Singles from King's Record Shop
- "The Way We Make a Broken Heart" Released: June 1987; "Tennessee Flat Top Box" Released: November 1987; "If You Change Your Mind" Released: March 1988; "Runaway Train" Released: July 1988;

= King's Record Shop =

King's Record Shop is the sixth studio album by American country music singer Rosanne Cash. It was released on June 26, 1987, her fifth album for the label. The album produced four singles on the Billboard country singles chart.
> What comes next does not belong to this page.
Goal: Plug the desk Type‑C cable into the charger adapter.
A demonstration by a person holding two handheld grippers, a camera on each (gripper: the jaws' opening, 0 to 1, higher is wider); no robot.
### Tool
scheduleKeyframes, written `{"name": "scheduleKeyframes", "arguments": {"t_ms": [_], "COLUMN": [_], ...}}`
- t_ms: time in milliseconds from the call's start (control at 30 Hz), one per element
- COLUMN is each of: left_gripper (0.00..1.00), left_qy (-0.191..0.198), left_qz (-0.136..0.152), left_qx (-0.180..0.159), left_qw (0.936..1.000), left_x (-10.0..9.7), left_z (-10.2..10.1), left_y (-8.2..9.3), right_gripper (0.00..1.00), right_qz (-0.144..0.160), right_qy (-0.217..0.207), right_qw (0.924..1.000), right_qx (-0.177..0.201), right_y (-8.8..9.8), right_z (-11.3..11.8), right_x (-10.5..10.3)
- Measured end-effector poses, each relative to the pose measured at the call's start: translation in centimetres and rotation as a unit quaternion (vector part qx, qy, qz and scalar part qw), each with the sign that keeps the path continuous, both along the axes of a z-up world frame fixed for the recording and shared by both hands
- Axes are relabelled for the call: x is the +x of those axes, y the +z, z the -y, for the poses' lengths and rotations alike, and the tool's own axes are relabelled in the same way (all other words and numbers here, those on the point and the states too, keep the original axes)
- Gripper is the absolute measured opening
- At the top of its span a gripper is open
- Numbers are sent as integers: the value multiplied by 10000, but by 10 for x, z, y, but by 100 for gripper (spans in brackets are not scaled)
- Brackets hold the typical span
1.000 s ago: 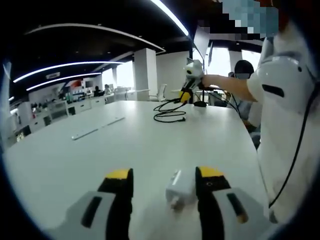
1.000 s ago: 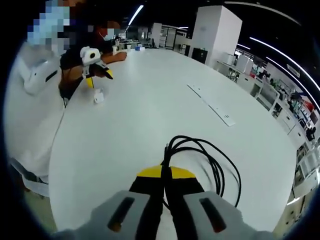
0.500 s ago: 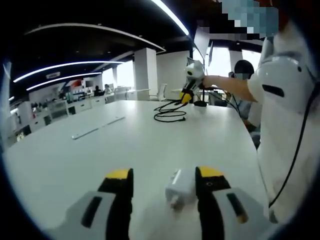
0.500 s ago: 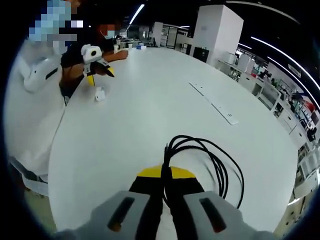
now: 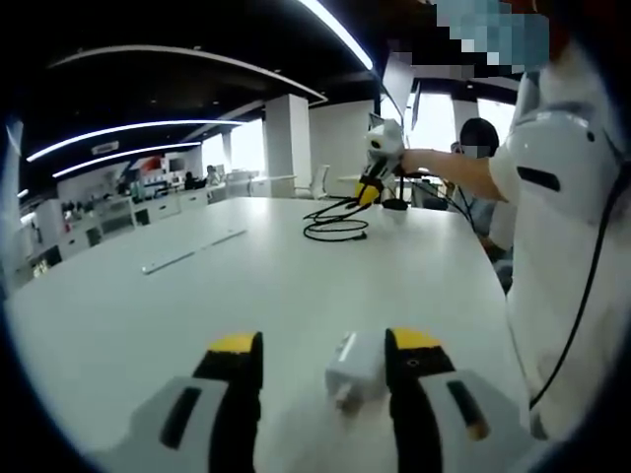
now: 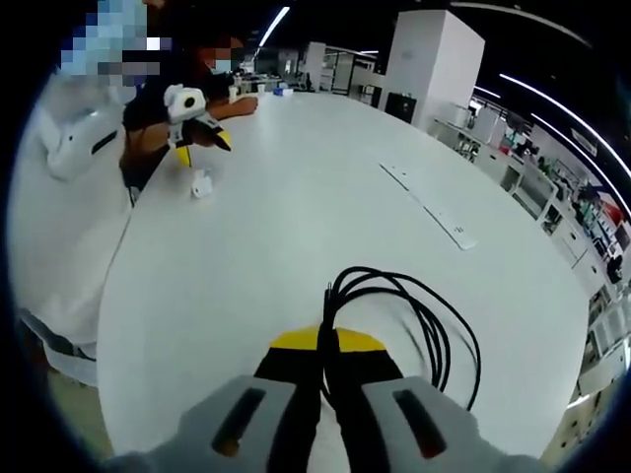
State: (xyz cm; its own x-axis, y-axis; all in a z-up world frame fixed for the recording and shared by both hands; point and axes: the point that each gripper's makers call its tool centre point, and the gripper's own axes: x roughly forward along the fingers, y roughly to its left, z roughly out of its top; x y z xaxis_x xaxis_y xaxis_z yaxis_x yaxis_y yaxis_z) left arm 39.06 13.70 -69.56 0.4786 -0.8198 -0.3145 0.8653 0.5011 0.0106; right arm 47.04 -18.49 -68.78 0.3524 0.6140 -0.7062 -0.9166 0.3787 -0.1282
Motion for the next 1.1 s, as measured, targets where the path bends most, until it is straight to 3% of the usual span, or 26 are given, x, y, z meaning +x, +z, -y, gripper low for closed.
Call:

They were "The Way We Make a Broken Heart", a cover of her father Johnny Cash's "Tennessee Flat Top Box", "If You Change Your Mind", and "Runaway Train". This was the last album in Cash's career to feature Rodney Crowell as the sole record producer, who produced all of her albums since her first Columbia album Right or Wrong in 1980.

The album is named after King's Record Shop in Louisville, Kentucky, which was owned by Pee Wee King's younger brother, Gene. A photograph of Rosanne Cash standing in the shop's doorway is featured on the cover, though she was never actually at the shop for the photo. Veteran steel guitarist Hank DeVito took the photo of the record shop and one of Rosanne standing as she is in the photo. A picture of Cash's 1981 album Seven Year Ache is shown. He superimposed her into the record shop photo (Music City News magazine, August 1987).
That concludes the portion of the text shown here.